I would suggest "Ladder Theory" to utilize his time by working on his skills rather than reading crappy theories. It's always good to read stuffs but concluding things on the basis of those stuffs...no comments!! Why don't you go and try something out..I am sure you will stop believing bookish knowledge and understand how smart gals think ;-)...lol

I know a lot people who don't even deserve a "bhenji" and run after smart gals (and think they are smart enough)..I understand your desire :D...Good luck with your maid!!

Manu Kant said...

First of all, see I can see a Manu in you.. which I was maybe 3 years back. But, after all the things happened, I came to know that no girls is behanji and noone is hot. If you treat girls equally you wud automatically what I am trying to say.. It is just because you still distinguish between the girls witha tag and for the same reason the "hot" females gets to know that you are after them. So believe it or not you are not following the solution given in the blog. Trust me Dude!! The solution is right and if you "respect bow down" then for the same I'll tell you that this is why I say girls dont go for looks..

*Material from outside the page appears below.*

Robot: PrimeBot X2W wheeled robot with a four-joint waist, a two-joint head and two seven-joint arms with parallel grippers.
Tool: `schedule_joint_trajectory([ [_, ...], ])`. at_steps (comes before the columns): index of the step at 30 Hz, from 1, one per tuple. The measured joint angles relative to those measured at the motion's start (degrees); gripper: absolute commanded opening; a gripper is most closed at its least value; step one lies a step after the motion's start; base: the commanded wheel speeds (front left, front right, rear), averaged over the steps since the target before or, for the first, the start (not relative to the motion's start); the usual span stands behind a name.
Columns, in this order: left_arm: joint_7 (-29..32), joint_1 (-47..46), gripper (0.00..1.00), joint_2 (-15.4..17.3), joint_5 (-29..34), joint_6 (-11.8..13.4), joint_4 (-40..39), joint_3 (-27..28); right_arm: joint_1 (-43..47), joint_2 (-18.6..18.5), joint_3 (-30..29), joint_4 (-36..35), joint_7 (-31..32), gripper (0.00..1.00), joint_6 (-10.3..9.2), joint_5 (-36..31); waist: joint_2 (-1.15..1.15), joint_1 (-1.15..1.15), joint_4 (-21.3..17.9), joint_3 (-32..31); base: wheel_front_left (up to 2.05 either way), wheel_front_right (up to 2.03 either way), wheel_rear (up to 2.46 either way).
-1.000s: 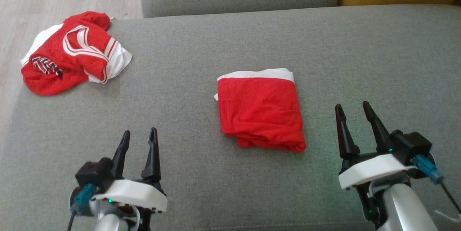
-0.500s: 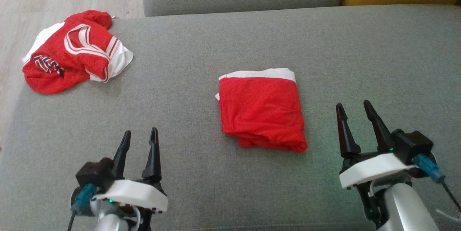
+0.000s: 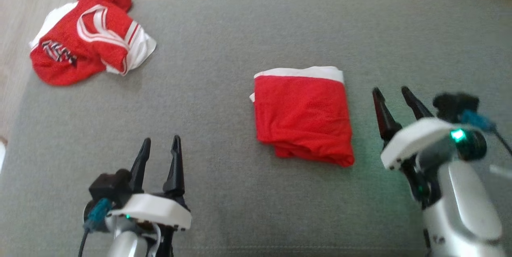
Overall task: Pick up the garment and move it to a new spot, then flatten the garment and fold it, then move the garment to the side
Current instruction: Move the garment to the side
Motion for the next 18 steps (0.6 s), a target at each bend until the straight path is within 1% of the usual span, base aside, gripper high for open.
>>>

PS: I would definitely would want to know who I am talking to..

som said...

Sober and unusual MANU...Good to see u in this RUP :-)

-som

Suchintya said...

He he ... nice observations all. Just that from my experince, "Mr. Nice Guy" never gets anywhere with a female, although he might get to marry her after ...

I endorse the ladder theory. Good work there ! And nice post.

sid said...

haha! interesting read.. i somehow feel guys cud/maybe have a similar bi group thing with 1 grp being the women he would like to sleep/love (note how i alternatively use the word hehe) and the 2nd being the just friends grp.. of course, unlike in women's case.. here a switch from friend to sleep would have no overhead/switching costs and would be most welcome ;) lol

TS said...

I haven't read a better article in ages. Brilliant work UJ!

I am going to stop being an IW from right this moment! Ha ha!

Rajat said...

Very 'hat-ke' thought, and very true in spirit. Gals 2 play d IW role at timez, but then obvly guyz do it 80% of d time. Nice guyz (like myself :) find it tuf to break d IW..I hate this term..so lets call it IS(Intellectual Singles)..coz they r nt natural OBs n this unfair corporate world, its tuf getting rich if u remain a nice guy. :)
Good read and a very courageous unbiased viewpoint. Where did u read it UW?